Much larger reductions in the share and number of people who were uninsured are expected in 2014, when health reform’s major coverage expansions take effect.  The Congressional Budget Office (CBO) estimates that 25 million people who otherwise would be uninsured will eventually gain coverage due to health reform.  These coverage gains will ultimately be still larger if most or all states eventually adopt health reform’s Medicaid expansion for low-income non-elderly adults, for which the federal government will pick up nearly all of the cost.

 At present, however, only about half the states and the District of the Columbia plan to expand Medicaid in 2014.  Many of the states that currently don’t plan to expand are in the South, the region with the nation’s highest uninsured rate according to the Census data — 18.6 percent.[2]

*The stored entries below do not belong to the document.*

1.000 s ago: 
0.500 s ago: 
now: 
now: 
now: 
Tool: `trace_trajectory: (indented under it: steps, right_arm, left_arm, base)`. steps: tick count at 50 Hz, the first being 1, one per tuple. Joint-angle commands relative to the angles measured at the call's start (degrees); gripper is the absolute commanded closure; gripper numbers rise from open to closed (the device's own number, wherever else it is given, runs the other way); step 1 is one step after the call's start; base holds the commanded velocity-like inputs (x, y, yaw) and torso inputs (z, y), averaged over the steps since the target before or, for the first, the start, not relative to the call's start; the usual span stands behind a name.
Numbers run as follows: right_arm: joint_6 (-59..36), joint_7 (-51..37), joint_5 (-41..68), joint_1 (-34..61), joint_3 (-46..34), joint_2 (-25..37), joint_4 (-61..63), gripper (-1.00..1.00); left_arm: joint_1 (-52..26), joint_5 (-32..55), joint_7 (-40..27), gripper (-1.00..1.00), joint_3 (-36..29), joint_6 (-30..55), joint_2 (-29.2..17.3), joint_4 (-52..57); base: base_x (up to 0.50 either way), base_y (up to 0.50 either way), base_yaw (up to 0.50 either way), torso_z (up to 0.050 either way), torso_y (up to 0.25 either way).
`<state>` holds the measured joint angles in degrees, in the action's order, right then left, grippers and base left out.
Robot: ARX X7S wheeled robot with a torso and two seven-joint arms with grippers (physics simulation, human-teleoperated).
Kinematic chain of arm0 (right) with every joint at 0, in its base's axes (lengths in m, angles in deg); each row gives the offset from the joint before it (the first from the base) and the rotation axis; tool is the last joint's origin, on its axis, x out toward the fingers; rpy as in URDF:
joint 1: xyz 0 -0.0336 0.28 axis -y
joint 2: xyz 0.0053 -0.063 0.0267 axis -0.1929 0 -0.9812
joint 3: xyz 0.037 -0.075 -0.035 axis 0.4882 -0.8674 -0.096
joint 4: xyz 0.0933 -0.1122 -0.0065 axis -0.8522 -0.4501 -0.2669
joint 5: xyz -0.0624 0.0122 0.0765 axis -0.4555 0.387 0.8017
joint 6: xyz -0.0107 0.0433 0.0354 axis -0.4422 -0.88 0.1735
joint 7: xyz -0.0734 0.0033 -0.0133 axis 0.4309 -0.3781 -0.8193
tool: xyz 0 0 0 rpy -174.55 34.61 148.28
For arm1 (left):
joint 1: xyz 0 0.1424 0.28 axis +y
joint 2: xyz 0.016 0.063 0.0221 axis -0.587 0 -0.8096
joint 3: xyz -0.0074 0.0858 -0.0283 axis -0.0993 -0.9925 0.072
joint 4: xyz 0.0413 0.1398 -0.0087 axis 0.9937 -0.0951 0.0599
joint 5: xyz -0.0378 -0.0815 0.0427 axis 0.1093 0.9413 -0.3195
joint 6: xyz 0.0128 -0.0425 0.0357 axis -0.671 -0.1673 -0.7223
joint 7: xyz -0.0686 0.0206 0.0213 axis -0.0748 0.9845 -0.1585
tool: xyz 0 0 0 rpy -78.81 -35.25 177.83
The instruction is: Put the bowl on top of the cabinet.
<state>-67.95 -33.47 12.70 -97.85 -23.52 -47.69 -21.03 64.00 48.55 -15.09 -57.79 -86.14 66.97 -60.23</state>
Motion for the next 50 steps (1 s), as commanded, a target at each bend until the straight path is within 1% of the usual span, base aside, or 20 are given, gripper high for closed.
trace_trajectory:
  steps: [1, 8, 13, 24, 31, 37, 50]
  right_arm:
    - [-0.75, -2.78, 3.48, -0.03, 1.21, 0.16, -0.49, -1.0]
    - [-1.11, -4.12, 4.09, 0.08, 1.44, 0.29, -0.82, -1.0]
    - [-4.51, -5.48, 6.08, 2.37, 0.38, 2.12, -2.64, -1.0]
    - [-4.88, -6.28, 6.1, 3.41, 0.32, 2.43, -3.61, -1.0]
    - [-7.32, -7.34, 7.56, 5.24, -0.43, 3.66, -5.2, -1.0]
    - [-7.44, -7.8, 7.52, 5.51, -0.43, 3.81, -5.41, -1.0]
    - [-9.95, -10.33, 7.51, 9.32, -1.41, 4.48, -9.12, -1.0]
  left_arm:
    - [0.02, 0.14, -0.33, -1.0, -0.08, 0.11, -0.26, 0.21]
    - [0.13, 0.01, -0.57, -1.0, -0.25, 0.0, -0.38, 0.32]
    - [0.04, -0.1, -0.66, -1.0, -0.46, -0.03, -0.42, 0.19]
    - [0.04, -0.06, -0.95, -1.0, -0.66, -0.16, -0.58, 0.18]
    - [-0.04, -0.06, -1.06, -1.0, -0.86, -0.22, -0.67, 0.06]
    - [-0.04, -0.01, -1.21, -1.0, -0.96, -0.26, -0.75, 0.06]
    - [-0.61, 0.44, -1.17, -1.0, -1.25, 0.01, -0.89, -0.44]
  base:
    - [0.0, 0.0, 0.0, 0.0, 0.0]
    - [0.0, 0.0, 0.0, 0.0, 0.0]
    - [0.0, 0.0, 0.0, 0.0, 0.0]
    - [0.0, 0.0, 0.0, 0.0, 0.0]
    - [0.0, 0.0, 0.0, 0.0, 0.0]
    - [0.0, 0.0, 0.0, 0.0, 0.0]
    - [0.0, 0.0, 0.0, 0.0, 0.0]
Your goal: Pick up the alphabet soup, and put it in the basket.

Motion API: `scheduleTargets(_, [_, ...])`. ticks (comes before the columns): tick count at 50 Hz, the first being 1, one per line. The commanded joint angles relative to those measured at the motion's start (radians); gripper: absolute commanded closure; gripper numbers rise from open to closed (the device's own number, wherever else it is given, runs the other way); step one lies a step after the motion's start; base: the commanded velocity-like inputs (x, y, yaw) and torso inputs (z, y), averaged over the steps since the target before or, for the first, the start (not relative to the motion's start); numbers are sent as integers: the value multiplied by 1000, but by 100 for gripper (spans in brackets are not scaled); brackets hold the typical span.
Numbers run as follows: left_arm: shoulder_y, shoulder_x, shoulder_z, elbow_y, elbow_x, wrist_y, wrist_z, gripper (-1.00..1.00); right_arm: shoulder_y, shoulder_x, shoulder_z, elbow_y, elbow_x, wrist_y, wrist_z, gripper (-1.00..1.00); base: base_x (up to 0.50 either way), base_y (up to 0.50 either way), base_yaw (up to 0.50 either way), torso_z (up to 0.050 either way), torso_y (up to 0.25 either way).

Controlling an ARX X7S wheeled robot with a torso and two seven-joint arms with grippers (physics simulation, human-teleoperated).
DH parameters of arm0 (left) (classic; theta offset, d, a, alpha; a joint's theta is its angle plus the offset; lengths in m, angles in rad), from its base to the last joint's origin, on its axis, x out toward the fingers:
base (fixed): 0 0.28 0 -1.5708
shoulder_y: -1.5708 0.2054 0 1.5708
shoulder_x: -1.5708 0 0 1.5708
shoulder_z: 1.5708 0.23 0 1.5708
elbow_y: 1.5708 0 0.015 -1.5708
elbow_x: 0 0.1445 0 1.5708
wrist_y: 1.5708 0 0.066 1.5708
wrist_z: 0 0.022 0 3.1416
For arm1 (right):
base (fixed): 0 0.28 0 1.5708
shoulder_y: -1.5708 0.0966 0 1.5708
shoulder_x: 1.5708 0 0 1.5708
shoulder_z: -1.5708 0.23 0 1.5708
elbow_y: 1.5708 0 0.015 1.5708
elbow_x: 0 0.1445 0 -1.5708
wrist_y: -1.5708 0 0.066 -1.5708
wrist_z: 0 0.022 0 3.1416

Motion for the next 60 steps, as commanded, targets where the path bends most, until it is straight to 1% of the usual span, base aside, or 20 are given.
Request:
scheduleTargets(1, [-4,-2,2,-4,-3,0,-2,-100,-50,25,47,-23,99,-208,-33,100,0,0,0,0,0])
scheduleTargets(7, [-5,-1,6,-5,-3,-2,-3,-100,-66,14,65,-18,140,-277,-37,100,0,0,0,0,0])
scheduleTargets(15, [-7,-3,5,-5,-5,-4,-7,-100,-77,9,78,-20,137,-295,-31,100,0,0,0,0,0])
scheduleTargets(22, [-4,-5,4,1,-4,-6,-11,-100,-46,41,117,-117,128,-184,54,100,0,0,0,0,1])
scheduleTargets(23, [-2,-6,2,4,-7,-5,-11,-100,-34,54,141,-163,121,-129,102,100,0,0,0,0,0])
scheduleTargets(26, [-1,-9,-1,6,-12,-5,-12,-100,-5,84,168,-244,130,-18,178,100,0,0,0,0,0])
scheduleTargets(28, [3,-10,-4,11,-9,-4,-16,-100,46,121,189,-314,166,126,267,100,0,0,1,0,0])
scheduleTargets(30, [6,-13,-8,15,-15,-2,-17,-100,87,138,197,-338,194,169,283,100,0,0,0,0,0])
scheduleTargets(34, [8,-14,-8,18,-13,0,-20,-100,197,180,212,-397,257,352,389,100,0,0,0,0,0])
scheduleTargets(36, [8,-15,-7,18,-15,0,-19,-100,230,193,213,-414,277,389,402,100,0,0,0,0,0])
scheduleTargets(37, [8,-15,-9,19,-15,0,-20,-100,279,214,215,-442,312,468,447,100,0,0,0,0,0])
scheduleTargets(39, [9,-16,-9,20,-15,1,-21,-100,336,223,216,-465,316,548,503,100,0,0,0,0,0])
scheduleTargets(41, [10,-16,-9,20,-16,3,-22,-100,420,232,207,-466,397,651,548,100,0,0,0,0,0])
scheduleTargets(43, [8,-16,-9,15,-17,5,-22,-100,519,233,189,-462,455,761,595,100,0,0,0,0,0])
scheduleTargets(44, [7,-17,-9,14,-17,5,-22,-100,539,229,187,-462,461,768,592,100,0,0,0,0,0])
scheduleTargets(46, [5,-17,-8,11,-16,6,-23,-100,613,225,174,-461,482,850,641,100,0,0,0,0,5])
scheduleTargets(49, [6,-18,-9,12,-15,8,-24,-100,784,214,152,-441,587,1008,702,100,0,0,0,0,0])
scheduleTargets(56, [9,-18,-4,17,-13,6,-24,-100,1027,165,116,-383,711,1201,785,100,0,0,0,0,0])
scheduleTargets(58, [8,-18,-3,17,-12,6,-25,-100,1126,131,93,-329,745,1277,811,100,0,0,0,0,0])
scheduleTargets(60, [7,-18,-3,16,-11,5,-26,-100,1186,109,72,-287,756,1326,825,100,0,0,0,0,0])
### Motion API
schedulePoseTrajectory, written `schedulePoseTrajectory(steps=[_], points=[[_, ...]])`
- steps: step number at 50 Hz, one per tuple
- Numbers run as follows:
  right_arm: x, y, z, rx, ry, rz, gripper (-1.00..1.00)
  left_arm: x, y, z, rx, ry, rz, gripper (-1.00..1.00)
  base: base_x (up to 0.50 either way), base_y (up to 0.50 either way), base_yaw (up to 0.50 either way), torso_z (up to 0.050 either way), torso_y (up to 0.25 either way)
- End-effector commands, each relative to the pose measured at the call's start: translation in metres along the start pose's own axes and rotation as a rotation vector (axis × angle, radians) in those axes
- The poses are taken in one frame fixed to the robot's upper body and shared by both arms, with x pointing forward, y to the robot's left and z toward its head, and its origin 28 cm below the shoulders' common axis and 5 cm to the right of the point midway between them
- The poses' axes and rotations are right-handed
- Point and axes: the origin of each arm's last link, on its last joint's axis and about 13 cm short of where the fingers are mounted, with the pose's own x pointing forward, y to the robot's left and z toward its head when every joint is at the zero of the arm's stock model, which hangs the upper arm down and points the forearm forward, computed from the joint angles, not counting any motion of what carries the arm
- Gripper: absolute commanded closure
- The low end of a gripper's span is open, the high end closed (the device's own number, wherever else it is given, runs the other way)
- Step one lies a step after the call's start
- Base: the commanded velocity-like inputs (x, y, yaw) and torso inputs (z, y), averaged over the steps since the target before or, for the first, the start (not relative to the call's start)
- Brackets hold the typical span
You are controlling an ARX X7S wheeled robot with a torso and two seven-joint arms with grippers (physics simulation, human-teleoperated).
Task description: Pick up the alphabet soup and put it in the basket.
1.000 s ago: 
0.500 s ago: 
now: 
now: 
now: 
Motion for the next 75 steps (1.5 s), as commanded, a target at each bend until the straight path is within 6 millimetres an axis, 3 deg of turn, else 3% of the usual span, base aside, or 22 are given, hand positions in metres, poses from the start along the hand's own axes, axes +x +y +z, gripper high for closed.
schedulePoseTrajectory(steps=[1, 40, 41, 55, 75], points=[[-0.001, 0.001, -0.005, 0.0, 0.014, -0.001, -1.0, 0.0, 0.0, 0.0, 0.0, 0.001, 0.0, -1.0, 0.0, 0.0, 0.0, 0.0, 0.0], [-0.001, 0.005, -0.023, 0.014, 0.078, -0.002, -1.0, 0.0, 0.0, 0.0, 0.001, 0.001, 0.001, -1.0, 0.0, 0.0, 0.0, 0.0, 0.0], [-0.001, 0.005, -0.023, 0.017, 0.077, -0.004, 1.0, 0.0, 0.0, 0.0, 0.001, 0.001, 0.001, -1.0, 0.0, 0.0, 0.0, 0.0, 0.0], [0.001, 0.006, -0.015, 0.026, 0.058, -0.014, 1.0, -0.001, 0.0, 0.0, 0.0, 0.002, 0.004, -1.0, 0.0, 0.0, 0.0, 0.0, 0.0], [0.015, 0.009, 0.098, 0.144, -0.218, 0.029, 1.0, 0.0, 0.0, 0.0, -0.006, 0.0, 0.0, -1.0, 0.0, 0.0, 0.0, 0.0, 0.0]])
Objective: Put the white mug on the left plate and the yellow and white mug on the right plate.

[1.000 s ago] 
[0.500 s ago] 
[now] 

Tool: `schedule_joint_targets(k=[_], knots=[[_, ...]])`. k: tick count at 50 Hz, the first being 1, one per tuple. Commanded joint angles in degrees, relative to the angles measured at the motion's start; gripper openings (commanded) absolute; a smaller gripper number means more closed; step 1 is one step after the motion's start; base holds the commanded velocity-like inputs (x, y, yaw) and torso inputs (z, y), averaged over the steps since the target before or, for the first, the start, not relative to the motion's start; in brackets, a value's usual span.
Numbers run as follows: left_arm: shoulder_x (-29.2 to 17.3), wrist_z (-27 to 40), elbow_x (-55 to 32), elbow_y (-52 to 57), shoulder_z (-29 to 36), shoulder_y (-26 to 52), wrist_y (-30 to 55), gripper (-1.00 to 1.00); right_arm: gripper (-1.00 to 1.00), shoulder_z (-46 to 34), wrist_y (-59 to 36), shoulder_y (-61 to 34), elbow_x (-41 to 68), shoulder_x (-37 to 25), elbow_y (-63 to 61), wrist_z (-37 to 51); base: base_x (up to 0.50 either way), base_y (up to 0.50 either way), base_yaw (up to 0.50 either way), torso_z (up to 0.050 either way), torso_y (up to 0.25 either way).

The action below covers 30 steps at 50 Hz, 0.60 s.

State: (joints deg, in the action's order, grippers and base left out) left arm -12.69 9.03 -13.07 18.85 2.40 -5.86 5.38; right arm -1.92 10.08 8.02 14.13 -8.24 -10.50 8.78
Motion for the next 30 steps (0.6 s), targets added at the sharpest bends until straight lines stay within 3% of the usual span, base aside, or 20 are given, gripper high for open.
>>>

Food Assistance and Other Programs’ Strong Anti-Poverty Effects

The Census figures show the extent to which various federal programs, such as SNAP, enabled many families to remain above the poverty line or to meet basic needs in 2012.  Although the official poverty measure does not count SNAP as income, the Census data show that if SNAP is counted, as many analysts favor (and as most of the government’s alternative poverty measures do), it lifted 4.0 million people above the poverty line last year.  This is about the same number as in 2011 (3.9 million) and is up from 1.7 million in 2007.[3]   (See Figure 4.)  The figure includes 1.7 million children, more than 300,000 seniors, and 2.0 million adults aged 18 to 64.

The recent House-approved SNAP bill would push 3.8 million people off SNAP in 2014, according to CBO, and reduce benefits for many others, by cutting the program $39 billion over ten years.  The cuts include ending SNAP for at least 1.7 million poor adults not raising children who live in areas with high unemployment and are out of work — a group with average monthly cash income of only 22 percent of the poverty line (about $2,500 a year for an individual).  The bill also jeopardizes food assistance for many low-income families with children, including both families where parents work for low wages and very poor families where the parents are out of work.

Some point to SNAP’s growth since the recession hit to justify the House cuts.  However, SNAP caseloads and spending are expected to fall in coming years as the economy and labor market improve.  CBO projects that by 2019, SNAP spending will fall back to 1995 levels as a share of gross domestic product (GDP).[4]  The new Census data suggest that large numbers of people continue to need assistance from programs like SNAP and the Earned Income Tax Credit (EITC) to meet their needs during the weak economic recovery.

Moreover, safety net programs that don’tcount in the official poverty figures have substantially eased the financial hardship caused by the recession.  Earlier data show that the poverty rate rose only half as much from 2007 to 2011 after accounting for four benefits not counted under the official poverty measure — SNAP, rent subsidies, the EITC, and the refundable Child Tax Credit.[5]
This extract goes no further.